Charlotte-Mecklenburg Schools employees and parents who are wary of the influence of The Broad Foundation have been grumbling about the district's decision to display a "Broad Prize for Urban Education" logo on electronic communications, and to ask employees to attach the logo to their CMS emails.
Those concerns ratcheted up this month, when the CMS communications office sent this follow-up:
"Thank you for spreading the good news about CMS winning the Broad Prize by changing your email signature. In order to be in compliance with Broad guidelines, we are asking all employees to use the revised CMS/Broad logo in their signature. We appreciate your cooperation."

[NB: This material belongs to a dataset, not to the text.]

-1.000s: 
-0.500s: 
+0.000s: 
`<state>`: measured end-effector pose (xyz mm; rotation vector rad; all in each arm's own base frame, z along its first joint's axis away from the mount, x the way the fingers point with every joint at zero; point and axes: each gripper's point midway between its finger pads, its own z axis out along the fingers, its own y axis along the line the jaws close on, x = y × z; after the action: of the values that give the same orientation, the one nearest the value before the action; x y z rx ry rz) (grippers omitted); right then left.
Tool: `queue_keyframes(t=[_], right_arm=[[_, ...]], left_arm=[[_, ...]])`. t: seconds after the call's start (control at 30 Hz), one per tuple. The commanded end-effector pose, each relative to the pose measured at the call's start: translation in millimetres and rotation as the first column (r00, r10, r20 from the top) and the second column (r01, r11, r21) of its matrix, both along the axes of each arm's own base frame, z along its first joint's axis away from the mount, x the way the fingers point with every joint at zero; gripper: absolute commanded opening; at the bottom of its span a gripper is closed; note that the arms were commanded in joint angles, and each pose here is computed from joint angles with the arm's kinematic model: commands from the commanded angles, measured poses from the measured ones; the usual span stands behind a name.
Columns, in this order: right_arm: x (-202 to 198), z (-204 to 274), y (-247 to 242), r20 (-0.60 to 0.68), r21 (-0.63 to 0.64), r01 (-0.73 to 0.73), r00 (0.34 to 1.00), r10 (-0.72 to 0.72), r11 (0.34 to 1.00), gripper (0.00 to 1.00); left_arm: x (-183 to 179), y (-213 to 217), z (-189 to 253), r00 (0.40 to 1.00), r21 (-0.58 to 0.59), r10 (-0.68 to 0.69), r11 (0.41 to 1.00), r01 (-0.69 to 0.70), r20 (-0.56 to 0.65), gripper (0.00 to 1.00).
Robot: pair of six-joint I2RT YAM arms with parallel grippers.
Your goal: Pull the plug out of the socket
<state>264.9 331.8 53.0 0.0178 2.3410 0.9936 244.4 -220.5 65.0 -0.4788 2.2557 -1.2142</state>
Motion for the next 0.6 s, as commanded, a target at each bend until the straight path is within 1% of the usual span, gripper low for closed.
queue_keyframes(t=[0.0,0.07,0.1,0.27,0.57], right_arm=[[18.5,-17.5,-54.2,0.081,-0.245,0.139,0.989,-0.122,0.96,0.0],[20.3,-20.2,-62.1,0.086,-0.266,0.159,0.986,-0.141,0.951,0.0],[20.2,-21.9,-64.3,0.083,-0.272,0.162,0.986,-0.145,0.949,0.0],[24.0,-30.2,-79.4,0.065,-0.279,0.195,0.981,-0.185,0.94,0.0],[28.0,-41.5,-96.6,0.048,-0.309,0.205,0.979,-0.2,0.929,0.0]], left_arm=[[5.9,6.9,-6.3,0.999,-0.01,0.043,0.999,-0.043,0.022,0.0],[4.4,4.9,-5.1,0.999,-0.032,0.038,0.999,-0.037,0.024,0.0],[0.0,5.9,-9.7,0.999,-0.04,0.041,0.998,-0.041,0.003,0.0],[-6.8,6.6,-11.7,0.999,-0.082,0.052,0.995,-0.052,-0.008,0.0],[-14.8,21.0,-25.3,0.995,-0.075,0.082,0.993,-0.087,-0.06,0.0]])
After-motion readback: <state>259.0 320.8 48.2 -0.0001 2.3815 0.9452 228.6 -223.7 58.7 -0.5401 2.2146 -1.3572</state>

Some people read that as a mandate from the Broad Foundation, which in September dubbed CMS the nation's top urban district and will hand out $550,000 in scholarships to the Class of 2012. "I don't work for the Broad Foundation! I work for the State of North Carolina and Charlotte-Mecklenburg Schools!" wrote a teacher who forwarded the CMS directive.
Departing board member Kaye McGarry said people are asking, "Since when did the Broad Foundation purchase naming rights to CMS?" Keith Hurley, a CMS parent who sought an at-large seat, has also objected: "Please, no more propaganda sent to my home for Eli Broad!"
LaTarzja Henry, head of CMS communications, said the decision to display the logo came from her, not the Broad Foundation. CMS could choose not to use it at all, but if the district does display the Broad logo, the foundation wants to make sure it's the official one. The November mandate was just an effort to make sure employees had the updated attachment, Henry said.
Henry said CMS has spent no money displaying the logo; it has only been added to electronic material. And the district must not be strictly enforcing its request for employees to use it. I scanned my inbox and found emails from half a dozen teachers sent from their CMS accounts this month. None included the Broad logo.